• **Exercise details**
An exact copy of every entry is the answer here, with no pictures.

• **Data supplied**
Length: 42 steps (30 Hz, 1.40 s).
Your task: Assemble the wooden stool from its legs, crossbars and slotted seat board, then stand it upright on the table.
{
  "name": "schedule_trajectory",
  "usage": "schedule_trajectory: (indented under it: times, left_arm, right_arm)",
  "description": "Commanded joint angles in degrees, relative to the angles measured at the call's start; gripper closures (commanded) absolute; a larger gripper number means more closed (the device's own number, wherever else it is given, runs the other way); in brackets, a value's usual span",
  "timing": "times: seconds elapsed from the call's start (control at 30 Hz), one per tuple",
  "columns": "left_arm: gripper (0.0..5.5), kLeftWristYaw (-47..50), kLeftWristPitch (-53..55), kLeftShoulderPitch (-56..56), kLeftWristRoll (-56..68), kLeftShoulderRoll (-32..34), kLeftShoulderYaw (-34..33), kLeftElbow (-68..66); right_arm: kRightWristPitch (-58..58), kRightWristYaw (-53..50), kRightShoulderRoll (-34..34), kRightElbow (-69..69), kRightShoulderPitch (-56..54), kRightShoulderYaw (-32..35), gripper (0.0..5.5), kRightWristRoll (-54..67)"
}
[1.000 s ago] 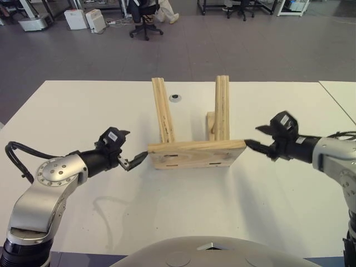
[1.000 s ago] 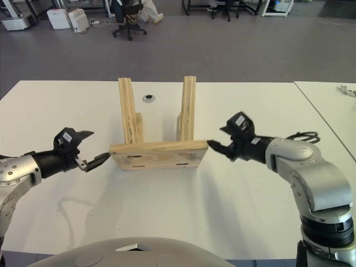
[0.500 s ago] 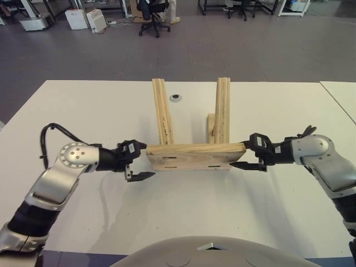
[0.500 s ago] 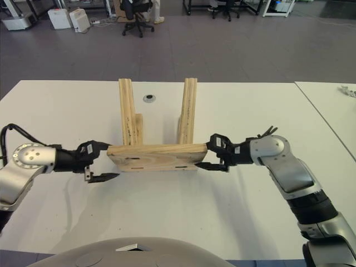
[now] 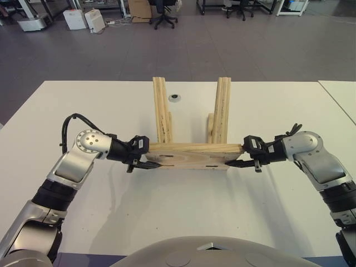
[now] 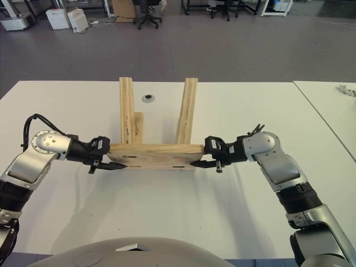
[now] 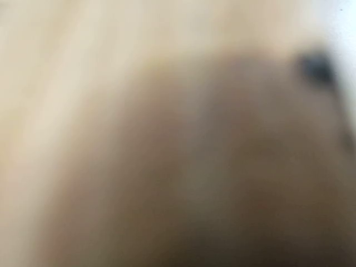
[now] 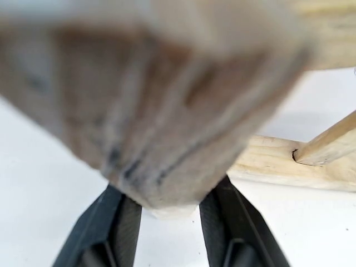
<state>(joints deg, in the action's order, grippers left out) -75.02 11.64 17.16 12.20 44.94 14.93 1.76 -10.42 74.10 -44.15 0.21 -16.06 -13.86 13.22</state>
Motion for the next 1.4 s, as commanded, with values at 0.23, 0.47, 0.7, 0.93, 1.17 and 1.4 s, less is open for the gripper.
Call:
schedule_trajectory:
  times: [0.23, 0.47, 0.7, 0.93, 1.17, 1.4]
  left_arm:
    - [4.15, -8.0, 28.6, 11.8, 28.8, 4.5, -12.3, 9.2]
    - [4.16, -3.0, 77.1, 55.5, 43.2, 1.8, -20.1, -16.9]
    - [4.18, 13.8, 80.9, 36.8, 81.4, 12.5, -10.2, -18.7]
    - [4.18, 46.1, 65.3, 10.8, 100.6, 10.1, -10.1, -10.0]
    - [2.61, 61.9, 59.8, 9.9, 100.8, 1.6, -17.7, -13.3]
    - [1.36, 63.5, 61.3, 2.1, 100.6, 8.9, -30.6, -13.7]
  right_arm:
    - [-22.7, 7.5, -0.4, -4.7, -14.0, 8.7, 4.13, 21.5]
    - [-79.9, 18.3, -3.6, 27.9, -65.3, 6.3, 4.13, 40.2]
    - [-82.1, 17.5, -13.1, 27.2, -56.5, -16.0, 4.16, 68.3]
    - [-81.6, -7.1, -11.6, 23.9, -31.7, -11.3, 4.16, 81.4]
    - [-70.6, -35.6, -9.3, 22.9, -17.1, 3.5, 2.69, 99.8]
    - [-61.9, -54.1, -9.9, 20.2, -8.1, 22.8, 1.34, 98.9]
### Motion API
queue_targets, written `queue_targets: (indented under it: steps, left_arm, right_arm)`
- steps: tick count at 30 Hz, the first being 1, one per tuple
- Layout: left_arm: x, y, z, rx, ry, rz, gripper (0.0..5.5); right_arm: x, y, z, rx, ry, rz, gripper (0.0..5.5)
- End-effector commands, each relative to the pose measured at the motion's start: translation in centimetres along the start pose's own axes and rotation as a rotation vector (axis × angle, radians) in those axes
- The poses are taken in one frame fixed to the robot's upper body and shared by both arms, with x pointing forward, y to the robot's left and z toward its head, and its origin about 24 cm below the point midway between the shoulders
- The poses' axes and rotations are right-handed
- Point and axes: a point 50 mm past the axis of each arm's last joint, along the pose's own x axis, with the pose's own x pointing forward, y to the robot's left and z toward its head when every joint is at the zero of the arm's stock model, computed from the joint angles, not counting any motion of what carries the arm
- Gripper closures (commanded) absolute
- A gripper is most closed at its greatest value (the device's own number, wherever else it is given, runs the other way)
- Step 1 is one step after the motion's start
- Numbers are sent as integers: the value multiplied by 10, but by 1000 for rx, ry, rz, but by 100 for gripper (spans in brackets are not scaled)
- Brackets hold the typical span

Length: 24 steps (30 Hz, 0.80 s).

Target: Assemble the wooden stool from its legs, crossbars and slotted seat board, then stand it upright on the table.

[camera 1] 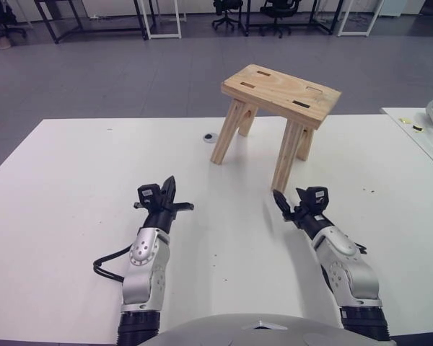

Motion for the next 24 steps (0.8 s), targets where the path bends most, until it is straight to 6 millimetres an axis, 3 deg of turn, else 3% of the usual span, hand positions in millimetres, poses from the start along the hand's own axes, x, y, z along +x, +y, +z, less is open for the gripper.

• **Solution**
Length: 42 steps (30 Hz, 1.40 s).
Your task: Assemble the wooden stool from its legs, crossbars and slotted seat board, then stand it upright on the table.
{
  "name": "schedule_trajectory",
  "usage": "schedule_trajectory: (indented under it: times, left_arm, right_arm)",
  "description": "Commanded joint angles in degrees, relative to the angles measured at the call's start; gripper closures (commanded) absolute; a larger gripper number means more closed (the device's own number, wherever else it is given, runs the other way); in brackets, a value's usual span",
  "timing": "times: seconds elapsed from the call's start (control at 30 Hz), one per tuple",
  "columns": "left_arm: gripper (0.0..5.5), kLeftWristYaw (-47..50), kLeftWristPitch (-53..55), kLeftShoulderPitch (-56..56), kLeftWristRoll (-56..68), kLeftShoulderRoll (-32..34), kLeftShoulderYaw (-34..33), kLeftElbow (-68..66); right_arm: kRightWristPitch (-58..58), kRightWristYaw (-53..50), kRightShoulderRoll (-34..34), kRightElbow (-69..69), kRightShoulderPitch (-56..54), kRightShoulderYaw (-32..35), gripper (0.0..5.5), kRightWristRoll (-54..67)"
}
[1.000 s ago] 
[1.000 s ago] 
[0.500 s ago] 
[0.500 s ago] 
[now] 
[now] 
[now] 
[now] 
<state>(joints deg, in the action's order, grippers left out) -75.02 11.64 17.16 12.20 44.94 14.93 1.76 -10.42 74.10 -44.15 0.21 -16.06 -13.86 13.22</state>
Motion for the next 1.4 s, as commanded, with values at 0.23, 0.47, 0.7, 0.93, 1.17 and 1.4 s, less is open for the gripper.
Call:
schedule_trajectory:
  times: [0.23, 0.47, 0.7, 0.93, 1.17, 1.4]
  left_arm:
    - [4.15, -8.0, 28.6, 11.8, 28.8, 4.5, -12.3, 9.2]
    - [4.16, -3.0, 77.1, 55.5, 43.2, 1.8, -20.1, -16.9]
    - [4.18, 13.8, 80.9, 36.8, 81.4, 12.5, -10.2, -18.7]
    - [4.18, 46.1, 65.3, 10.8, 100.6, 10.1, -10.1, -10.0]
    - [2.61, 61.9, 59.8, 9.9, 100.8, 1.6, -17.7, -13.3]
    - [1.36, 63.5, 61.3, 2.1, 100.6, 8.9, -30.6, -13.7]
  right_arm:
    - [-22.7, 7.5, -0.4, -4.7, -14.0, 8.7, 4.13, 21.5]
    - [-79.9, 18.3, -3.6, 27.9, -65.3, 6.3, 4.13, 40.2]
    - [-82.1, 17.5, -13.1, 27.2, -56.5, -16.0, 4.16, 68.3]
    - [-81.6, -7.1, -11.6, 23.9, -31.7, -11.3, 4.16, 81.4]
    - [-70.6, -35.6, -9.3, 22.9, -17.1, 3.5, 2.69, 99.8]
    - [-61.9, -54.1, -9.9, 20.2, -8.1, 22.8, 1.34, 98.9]
### Motion API
queue_targets, written `queue_targets: (indented under it: steps, left_arm, right_arm)`
- steps: tick count at 30 Hz, the first being 1, one per tuple
- Layout: left_arm: x, y, z, rx, ry, rz, gripper (0.0..5.5); right_arm: x, y, z, rx, ry, rz, gripper (0.0..5.5)
- End-effector commands, each relative to the pose measured at the motion's start: translation in centimetres along the start pose's own axes and rotation as a rotation vector (axis × angle, radians) in those axes
- The poses are taken in one frame fixed to the robot's upper body and shared by both arms, with x pointing forward, y to the robot's left and z toward its head, and its origin about 24 cm below the point midway between the shoulders
- The poses' axes and rotations are right-handed
- Point and axes: a point 50 mm past the axis of each arm's last joint, along the pose's own x axis, with the pose's own x pointing forward, y to the robot's left and z toward its head when every joint is at the zero of the arm's stock model, computed from the joint angles, not counting any motion of what carries the arm
- Gripper closures (commanded) absolute
- A gripper is most closed at its greatest value (the device's own number, wherever else it is given, runs the other way)
- Step 1 is one step after the motion's start
- Numbers are sent as integers: the value multiplied by 10, but by 1000 for rx, ry, rz, but by 100 for gripper (spans in brackets are not scaled)
- Brackets hold the typical span

Length: 24 steps (30 Hz, 0.80 s).

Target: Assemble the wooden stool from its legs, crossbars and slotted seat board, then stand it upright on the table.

[camera 1] 

Motion for the next 24 steps (0.8 s), targets where the path bends most, until it is straight to 6 millimetres an axis, 3 deg of turn, else 3% of the usual span, hand positions in millimetres, poses from the start along the hand's own axes, x, y, z along +x, +y, +z, less is open for the gripper.

This response is complete, and nothing else is pending.